**** MATERIAL PROVIDED
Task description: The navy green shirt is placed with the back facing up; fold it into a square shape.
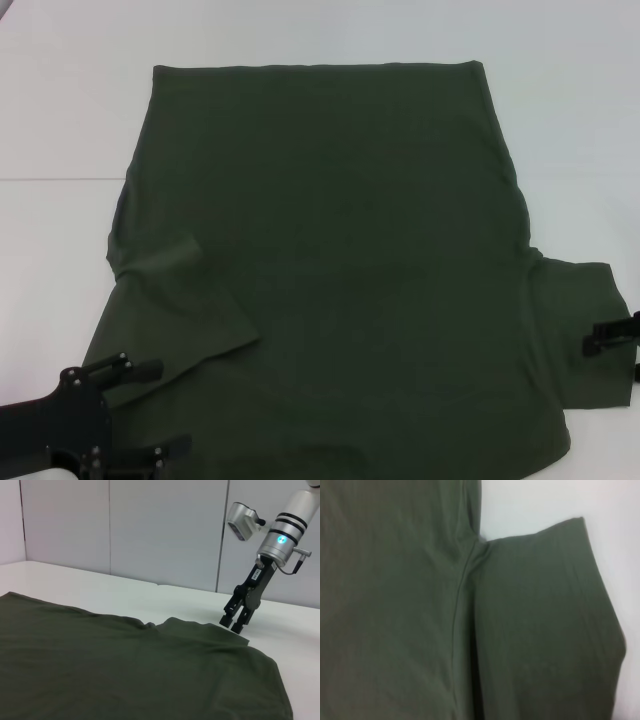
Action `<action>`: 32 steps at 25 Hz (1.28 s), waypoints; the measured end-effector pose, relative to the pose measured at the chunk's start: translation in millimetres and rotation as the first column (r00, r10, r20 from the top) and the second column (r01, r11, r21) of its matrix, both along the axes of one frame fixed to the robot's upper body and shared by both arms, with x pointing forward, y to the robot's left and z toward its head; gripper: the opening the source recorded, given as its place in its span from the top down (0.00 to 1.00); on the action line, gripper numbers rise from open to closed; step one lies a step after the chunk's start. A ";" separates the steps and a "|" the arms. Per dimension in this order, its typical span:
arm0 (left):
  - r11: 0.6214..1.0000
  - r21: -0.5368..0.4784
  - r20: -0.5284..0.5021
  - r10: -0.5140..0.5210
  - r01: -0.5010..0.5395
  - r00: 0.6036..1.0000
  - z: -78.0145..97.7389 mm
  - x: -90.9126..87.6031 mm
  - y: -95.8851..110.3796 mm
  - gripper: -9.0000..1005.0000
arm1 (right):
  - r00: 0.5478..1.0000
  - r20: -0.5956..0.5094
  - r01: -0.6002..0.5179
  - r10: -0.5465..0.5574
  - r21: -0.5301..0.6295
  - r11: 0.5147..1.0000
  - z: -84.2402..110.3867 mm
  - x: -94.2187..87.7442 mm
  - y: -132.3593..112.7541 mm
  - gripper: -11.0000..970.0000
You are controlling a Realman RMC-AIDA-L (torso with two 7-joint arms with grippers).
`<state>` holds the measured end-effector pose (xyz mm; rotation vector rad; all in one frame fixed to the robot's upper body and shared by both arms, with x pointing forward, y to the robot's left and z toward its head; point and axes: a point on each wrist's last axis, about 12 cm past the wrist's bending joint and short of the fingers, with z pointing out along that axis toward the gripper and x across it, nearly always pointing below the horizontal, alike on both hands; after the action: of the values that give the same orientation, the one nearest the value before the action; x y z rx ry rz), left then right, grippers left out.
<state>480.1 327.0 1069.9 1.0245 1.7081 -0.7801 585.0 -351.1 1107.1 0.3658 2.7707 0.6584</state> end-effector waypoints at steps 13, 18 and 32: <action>1.000 0.002 0.000 0.003 -0.003 1.000 -0.1 0.5 0.2 0.07 | 1.000 0.005 -0.015 0.015 -0.001 1.000 0.6 5.0 4.7 0.10; 1.000 0.001 -0.001 0.004 -0.004 1.000 -0.3 0.5 0.1 0.07 | 1.000 0.001 -0.019 0.019 -0.012 1.000 0.6 4.6 2.9 0.10; 1.000 -0.005 -0.005 0.002 -0.002 1.000 -1.1 2.0 -2.1 0.07 | 1.000 0.007 -0.013 0.014 -0.037 0.999 -2.7 5.1 1.3 0.10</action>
<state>482.1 324.9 1068.8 1.0178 1.7108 -0.7859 590.0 -349.7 1104.4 0.3362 2.7763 0.6092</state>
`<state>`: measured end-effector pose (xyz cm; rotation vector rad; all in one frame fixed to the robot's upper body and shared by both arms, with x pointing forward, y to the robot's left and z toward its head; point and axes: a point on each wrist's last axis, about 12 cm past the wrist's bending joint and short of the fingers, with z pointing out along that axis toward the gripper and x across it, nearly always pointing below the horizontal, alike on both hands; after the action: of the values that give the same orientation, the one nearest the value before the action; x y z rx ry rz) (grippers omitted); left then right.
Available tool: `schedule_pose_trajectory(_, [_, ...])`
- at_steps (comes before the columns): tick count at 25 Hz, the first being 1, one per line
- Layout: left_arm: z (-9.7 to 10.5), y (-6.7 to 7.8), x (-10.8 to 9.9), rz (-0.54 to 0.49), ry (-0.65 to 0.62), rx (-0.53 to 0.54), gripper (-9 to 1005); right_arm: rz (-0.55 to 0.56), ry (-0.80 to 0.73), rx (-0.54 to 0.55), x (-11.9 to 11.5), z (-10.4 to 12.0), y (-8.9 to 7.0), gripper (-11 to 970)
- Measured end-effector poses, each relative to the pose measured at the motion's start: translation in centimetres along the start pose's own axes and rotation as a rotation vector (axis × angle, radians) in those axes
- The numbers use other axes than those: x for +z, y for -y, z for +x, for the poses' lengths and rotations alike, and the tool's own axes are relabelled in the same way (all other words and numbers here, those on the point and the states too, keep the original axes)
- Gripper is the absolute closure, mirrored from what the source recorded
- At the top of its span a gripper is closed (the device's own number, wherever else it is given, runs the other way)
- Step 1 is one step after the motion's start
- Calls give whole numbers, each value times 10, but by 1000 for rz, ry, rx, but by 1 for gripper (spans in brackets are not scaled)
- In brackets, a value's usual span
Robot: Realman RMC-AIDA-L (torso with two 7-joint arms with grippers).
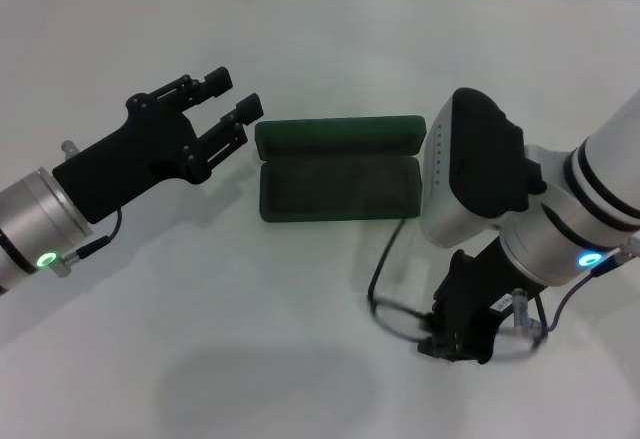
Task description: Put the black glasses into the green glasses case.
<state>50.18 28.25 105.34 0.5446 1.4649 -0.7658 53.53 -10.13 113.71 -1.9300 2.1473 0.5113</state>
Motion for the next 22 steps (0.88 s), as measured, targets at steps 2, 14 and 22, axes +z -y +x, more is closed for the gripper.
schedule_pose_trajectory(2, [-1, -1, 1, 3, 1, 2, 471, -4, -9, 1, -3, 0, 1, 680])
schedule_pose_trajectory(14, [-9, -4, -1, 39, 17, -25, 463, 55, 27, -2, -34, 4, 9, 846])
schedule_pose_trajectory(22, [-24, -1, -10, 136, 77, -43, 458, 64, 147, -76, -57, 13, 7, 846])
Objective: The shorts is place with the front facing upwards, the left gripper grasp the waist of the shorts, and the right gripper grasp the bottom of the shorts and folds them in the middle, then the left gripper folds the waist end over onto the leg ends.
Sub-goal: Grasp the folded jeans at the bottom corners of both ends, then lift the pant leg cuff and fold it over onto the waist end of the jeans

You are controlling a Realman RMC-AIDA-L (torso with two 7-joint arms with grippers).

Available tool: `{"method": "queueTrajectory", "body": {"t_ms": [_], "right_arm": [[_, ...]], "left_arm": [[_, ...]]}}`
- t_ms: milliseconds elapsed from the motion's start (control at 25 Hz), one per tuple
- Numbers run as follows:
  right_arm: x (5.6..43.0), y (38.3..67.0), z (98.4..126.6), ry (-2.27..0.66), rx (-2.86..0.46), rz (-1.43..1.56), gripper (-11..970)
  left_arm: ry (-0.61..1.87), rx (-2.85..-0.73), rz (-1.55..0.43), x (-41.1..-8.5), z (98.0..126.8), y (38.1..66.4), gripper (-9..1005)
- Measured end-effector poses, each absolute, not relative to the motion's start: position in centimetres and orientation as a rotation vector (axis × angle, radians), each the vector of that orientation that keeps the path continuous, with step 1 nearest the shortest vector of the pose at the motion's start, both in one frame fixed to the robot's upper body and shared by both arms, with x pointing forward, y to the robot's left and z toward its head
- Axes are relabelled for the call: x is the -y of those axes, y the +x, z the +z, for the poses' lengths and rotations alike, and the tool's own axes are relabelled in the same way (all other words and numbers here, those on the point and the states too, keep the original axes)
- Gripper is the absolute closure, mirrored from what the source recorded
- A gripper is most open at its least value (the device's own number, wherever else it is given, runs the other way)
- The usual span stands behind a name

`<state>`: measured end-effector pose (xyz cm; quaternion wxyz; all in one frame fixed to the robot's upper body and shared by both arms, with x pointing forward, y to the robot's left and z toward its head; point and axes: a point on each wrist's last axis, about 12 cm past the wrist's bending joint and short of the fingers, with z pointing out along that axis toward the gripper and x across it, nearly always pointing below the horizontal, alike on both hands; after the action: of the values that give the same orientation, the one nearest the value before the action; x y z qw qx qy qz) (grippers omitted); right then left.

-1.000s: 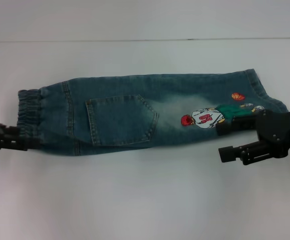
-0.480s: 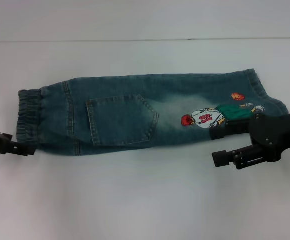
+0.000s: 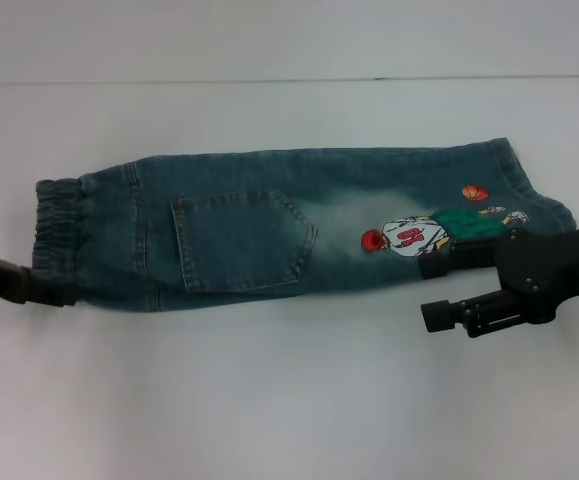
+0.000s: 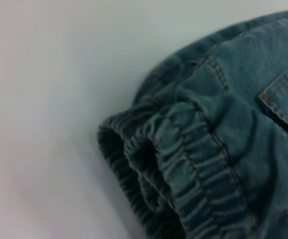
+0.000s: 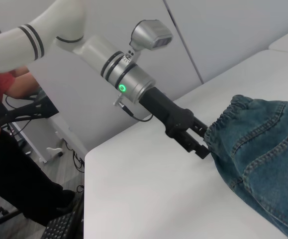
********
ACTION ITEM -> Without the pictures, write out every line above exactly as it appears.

TASK RESPONSE ->
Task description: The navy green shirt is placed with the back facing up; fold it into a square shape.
Action `<action>`: 32 steps at 25 Hz (1.28 s), waypoints; the measured end-effector pose, relative to the pose measured at the chunk's start: translation in millimetres and rotation as the first column (r00, r10, r20 from the top) and the second column (r01, r11, r21) of its matrix, both along the axes of one frame fixed to the robot's upper body and shared by both arms, with x pointing forward, y to the robot's left and z toward its head; gripper: the opening the source recorded, given as its place in its span from the top down (0.00 to 1.00); on the action line, gripper numbers rise from open to closed; step one lies a step after the chunk's start. A ";" separates the steps and a "|" the arms. Per dimension in this order, its typical span:
arm0 (left):
  - r11: 0.6214..1.0000
  - r21: -0.5368..0.4784
  - r20: -0.5284..0.5021
  - r10: -0.5140..0.5210
  - r01: -0.5010..0.5395
  - r00: 0.6036..1.0000
  - z: -78.0145..97.7389 mm
  - x: -90.9126..87.6031 mm
  - y: -95.8851..110.3796 mm
  - gripper: -9.0000..1005.0000
arm1 (right):
  - r00: 0.5478..1.0000
  - r20: -0.5956..0.5094
  - r01: -0.6002..0.5179
  - r10: -0.5465..0.5574
  - r21: -0.5301..0.6295
  - r11: 0.5147..1.0000
  - z: -84.2402..110.3867 mm
  - x: -94.2187..87.7442 mm
  - y: -132.3593..112.7541 mm
  - gripper: -11.0000..970.0000
You are controlling a Realman RMC-AIDA-L (torso with two 7-joint arms with grippers).
`<state>` holds the measured end-effector pose (xyz mm; rotation vector rad; all in one frame fixed to the robot's upper body and shared by both arms, with x pointing forward, y to the robot's left and z toward its head; point and axes: a point on each wrist's last axis, about 12 cm past the wrist's bending joint and short of the fingers, with z pointing out along that axis toward the gripper and x across it, nearly always pointing below the horizontal, alike on both hands; after the action: of the values that give the same orientation, the one nearest the value before the action; x y z rx ry rz), left then right, grippers left out.
<state>480.1 327.0 1069.9 1.0245 1.7081 -0.7801 585.0 -351.1 1107.1 0.3658 2.7707 0.6584</state> end-effector waypoints at steps 13, 18 and 32: <action>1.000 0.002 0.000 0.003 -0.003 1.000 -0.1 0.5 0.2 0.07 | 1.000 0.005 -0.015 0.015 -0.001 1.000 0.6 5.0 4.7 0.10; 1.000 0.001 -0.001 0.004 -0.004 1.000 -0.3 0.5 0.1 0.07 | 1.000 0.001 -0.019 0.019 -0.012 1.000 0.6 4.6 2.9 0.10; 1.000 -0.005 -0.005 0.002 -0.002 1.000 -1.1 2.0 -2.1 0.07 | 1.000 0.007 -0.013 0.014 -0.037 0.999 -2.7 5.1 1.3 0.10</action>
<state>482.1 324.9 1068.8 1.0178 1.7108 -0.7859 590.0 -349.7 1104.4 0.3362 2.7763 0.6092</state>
`<state>`: measured end-effector pose (xyz cm; rotation vector rad; all in one frame fixed to the robot's upper body and shared by both arms, with x pointing forward, y to the robot's left and z toward its head; point and axes: a point on each wrist's last axis, about 12 cm past the wrist's bending joint and short of the fingers, with z pointing out along that axis toward the gripper and x across it, nearly always pointing below the horizontal, alike on both hands; after the action: of the values that give the same orientation, the one nearest the value before the action; x y z rx ry rz) (grippers omitted); left then right.
Available tool: `schedule_pose_trajectory(_, [_, ...])`
- at_steps (comes before the columns): tick count at 25 Hz, the first being 1, one per line
- Layout: left_arm: z (-9.7 to 10.5), y (-6.7 to 7.8), x (-10.8 to 9.9), rz (-0.54 to 0.49), ry (-0.65 to 0.62), rx (-0.53 to 0.54), gripper (-9 to 1005); right_arm: rz (-0.55 to 0.56), ry (-0.80 to 0.73), rx (-0.54 to 0.55), x (-11.9 to 11.5), z (-10.4 to 12.0), y (-8.9 to 7.0), gripper (-11 to 970)
- Measured end-effector poses, each relative to the pose measured at the motion's start: translation in centimetres along the start pose's own axes and rotation as a rotation vector (axis × angle, radians) in those axes
- The numbers use other axes than those: x for +z, y for -y, z for +x, for the poses' lengths and rotations alike, and the tool's own axes are relabelled in the same way (all other words and numbers here, those on the point and the states too, keep the original axes)
- Gripper is the absolute closure, mirrored from what the source recorded
- At the top of its span a gripper is closed (the device's own number, wherever else it is given, runs the other way)
- Step 1 is one step after the motion's start
- Calls give whole numbers, each value times 10, but by 1000 for rz, ry, rx, but by 1 for gripper (spans in brackets are not scaled)
- In brackets, a value's usual span
Robot: Realman RMC-AIDA-L (torso with two 7-joint arms with grippers).
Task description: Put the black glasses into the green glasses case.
<state>50.18 28.25 105.34 0.5446 1.4649 -0.7658 53.53 -10.13 113.71 -1.9300 2.1473 0.5113</state>
Motion for the next 22 steps (0.88 s), as measured, targets at steps 2, 14 and 22, axes +z -y +x, more is closed for the gripper.
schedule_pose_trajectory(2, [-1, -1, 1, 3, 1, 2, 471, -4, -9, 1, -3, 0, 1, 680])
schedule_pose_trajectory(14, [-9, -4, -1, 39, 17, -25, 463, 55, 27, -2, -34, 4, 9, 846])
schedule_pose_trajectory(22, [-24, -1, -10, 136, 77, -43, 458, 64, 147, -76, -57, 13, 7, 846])
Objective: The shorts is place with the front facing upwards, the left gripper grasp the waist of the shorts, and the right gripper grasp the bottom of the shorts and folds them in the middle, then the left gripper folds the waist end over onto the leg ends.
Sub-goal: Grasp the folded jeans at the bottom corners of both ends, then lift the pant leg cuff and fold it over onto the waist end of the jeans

You are controlling a Realman RMC-AIDA-L (torso with two 7-joint arms with grippers).

Available tool: `{"method": "queueTrajectory", "body": {"t_ms": [_], "right_arm": [[_, ...]], "left_arm": [[_, ...]]}}`
- t_ms: milliseconds elapsed from the motion's start (control at 25 Hz), one per tuple
- Numbers run as follows:
  right_arm: x (5.6..43.0), y (38.3..67.0), z (98.4..126.6), ry (-2.27..0.66), rx (-2.86..0.46), rz (-1.43..1.56), gripper (-11..970)
  left_arm: ry (-0.61..1.87), rx (-2.85..-0.73), rz (-1.55..0.43), x (-41.1..-8.5), z (98.0..126.8), y (38.1..66.4), gripper (-9..1005)
- Measured end-effector poses, each absolute, not relative to the motion's start: position in centimetres and orientation as a rotation vector (axis × angle, radians), each the vector of that orientation that keeps the path continuous, with step 1 nearest the shortest vector of the pose at the motion's start, both in one frame fixed to the robot's upper body and shared by both arms, with x pointing forward, y to the robot's left and z toward its head
- Axes are relabelled for the call: x is the -y of those axes, y the +x, z the +z, for the poses' lengths and rotations alike, and the tool's own axes are relabelled in the same way (all other words and numbers here, those on the point and the states too, keep the original axes)
- Gripper is the absolute closure, mirrored from what the source recorded
- A gripper is most open at its least value (the device's own number, wherever else it is given, runs the other way)
- The usual span stands behind a name

`<state>`: measured end-effector pose (xyz cm; quaternion wxyz; all in one frame fixed to the robot's upper body and shared by both arms, with x pointing forward, y to the robot's left and z toward its head; point and axes: a point on each wrist's last axis, about 12 cm past the wrist's bending joint and short of the fingers, with z pointing out along that axis toward the gripper and x across it, nearly always pointing below the horizontal, alike on both hands; after the action: of the values that give the same orientation, the one nearest the value before the action; x y z qw qx qy qz) (grippers omitted); right then left.

-1.000s: 
-0.480s: 
+0.000s: 
+0.000s: 
+0.000s: 

This completes the output for the exercise.